Try it: The only thing to report is how many lines of the data contain the word "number".

==============================

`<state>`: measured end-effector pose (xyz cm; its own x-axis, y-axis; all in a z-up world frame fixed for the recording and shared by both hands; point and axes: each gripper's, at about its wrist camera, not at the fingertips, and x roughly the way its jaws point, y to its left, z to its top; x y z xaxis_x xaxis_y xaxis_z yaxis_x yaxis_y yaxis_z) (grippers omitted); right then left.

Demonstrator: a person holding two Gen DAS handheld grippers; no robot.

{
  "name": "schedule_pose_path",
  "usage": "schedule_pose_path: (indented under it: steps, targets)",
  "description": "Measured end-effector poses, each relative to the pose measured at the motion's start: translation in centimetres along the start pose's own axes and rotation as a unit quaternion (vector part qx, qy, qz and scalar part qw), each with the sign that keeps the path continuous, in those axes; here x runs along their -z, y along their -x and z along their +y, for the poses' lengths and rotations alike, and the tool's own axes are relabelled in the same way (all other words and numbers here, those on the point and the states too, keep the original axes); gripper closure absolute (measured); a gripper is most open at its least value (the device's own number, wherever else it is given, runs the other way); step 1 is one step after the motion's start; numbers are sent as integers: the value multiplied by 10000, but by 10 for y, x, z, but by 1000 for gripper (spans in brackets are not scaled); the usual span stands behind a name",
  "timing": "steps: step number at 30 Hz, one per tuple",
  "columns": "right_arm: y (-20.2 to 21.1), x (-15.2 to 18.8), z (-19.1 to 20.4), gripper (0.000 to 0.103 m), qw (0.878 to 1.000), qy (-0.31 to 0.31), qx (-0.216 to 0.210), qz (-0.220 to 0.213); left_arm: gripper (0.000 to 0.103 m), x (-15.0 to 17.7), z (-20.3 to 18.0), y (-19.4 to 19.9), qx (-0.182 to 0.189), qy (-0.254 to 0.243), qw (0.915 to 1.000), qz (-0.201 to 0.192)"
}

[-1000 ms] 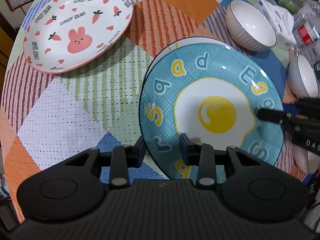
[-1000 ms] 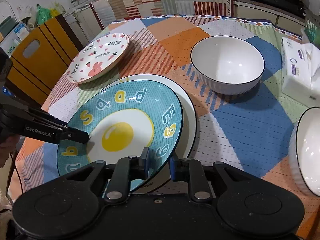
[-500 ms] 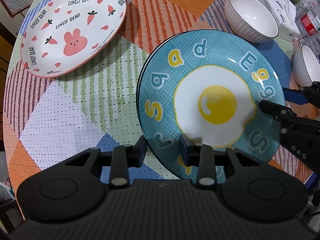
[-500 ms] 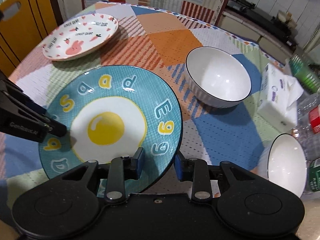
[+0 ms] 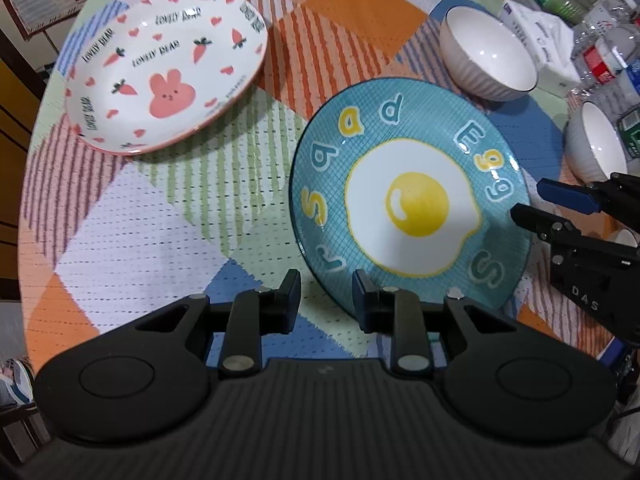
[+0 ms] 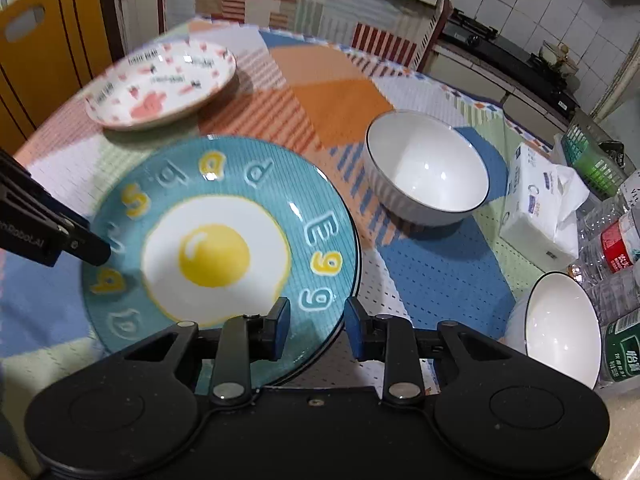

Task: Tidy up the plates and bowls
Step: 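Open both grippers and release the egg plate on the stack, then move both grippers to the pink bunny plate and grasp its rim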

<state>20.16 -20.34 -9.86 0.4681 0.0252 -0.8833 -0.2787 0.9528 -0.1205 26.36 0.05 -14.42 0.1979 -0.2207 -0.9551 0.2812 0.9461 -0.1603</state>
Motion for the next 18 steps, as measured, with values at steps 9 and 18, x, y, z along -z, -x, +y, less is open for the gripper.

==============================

Exercise solution: 2